A finite element Galerkin/least-squares method for computation of multicomponent compressible–incompressible flows

The space–time Galerkin/least-squares finite element method with discontinuity capturing (ST-GLSDC), developed by Hughes and collaborators [Shakib et al. A new finite element formulation for computational fluid dynamics: X. The compressible Euler and Navier–Stokes equations. Comput Methods Appl Mech Eng 1991;89:141–219], allows to study both compressible and incompressible single-fluid one-component flows. It is effective in the stabilization of the numerical solution without introducing excessive overdiffusion. In this work the development by Hauke and Hughes [A comparative study of different sets of variables for solving compressible and incompressible flows. Comput Methods Appl Mech Eng 1998;153:1–44] to pressure primitive variables is extended to single-fluid multicomponent compressible and incompressible flows of gas–liquid mixtures at local mechanical and chemical equilibrium. The stabilized algorithm is implemented in a parallel C++ library, which is tested on several benchmarks. The solution of the system of equations for the conservation of mass of each component, and of momentum and energy of the global mixture, requires the introduction of mass fractions as primitive variables to describe mixture composition.
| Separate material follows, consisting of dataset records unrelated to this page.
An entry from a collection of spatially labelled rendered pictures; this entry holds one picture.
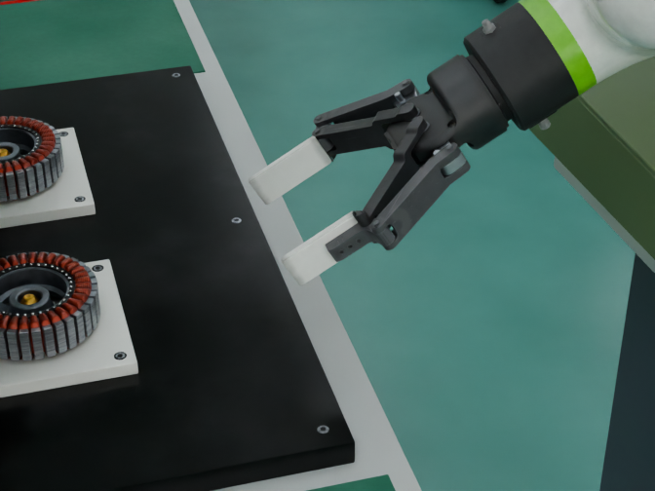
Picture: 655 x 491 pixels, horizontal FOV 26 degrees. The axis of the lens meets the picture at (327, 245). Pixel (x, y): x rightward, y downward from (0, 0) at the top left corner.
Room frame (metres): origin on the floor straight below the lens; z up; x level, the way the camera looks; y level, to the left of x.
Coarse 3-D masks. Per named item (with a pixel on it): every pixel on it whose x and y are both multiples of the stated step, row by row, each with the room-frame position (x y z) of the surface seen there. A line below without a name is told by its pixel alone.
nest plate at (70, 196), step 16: (64, 144) 1.22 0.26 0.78; (64, 160) 1.19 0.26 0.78; (80, 160) 1.19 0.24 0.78; (64, 176) 1.16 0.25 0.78; (80, 176) 1.16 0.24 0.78; (48, 192) 1.13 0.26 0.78; (64, 192) 1.13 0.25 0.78; (80, 192) 1.13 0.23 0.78; (0, 208) 1.10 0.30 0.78; (16, 208) 1.10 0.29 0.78; (32, 208) 1.10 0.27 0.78; (48, 208) 1.10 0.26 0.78; (64, 208) 1.11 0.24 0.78; (80, 208) 1.11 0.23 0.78; (0, 224) 1.09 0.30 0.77; (16, 224) 1.09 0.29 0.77
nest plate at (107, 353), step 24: (96, 264) 1.01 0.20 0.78; (120, 312) 0.95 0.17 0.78; (96, 336) 0.91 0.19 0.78; (120, 336) 0.91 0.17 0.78; (0, 360) 0.88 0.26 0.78; (24, 360) 0.88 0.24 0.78; (48, 360) 0.88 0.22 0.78; (72, 360) 0.88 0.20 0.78; (96, 360) 0.88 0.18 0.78; (120, 360) 0.88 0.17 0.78; (0, 384) 0.85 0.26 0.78; (24, 384) 0.86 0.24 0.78; (48, 384) 0.86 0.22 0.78; (72, 384) 0.87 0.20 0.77
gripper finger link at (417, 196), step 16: (448, 144) 0.97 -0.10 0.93; (432, 160) 0.96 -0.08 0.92; (448, 160) 0.96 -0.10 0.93; (416, 176) 0.95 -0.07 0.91; (432, 176) 0.95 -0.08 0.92; (448, 176) 0.95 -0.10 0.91; (400, 192) 0.94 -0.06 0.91; (416, 192) 0.93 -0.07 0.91; (432, 192) 0.94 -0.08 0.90; (384, 208) 0.93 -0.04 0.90; (400, 208) 0.92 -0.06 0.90; (416, 208) 0.93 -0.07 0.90; (384, 224) 0.91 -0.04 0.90; (400, 224) 0.92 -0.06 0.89; (384, 240) 0.91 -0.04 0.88; (400, 240) 0.91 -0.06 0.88
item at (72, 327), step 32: (32, 256) 0.97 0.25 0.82; (64, 256) 0.98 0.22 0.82; (0, 288) 0.95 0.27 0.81; (32, 288) 0.94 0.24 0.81; (64, 288) 0.95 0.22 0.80; (96, 288) 0.93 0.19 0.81; (0, 320) 0.89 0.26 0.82; (32, 320) 0.89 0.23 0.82; (64, 320) 0.89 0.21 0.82; (96, 320) 0.92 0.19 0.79; (0, 352) 0.88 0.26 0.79; (32, 352) 0.88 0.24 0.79
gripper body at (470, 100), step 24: (432, 72) 1.04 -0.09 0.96; (456, 72) 1.02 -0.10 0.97; (432, 96) 1.05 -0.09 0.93; (456, 96) 1.00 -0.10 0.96; (480, 96) 1.00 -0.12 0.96; (408, 120) 1.03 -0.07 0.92; (432, 120) 1.01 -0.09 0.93; (456, 120) 0.99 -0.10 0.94; (480, 120) 1.00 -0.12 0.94; (504, 120) 1.01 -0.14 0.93; (432, 144) 0.98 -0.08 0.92; (480, 144) 1.00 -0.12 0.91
The weak formulation, the stabilization parameters, and the time-marching algorithm are rewritten in terms of the expanded set of variables, keeping similarity with the formulation in pressure variables.

► Treatment of regimes from compressible to incompressible. ► Solution of multicomponent multiphase homogeneous flows. ► Extention by consistency of a previous method restricted to one-component flows. ► Adds weight fractions of the first n − 1 components as pressure-primitive variables. ► Stabilization terms are: the least squares and the discontinuity capturing terms.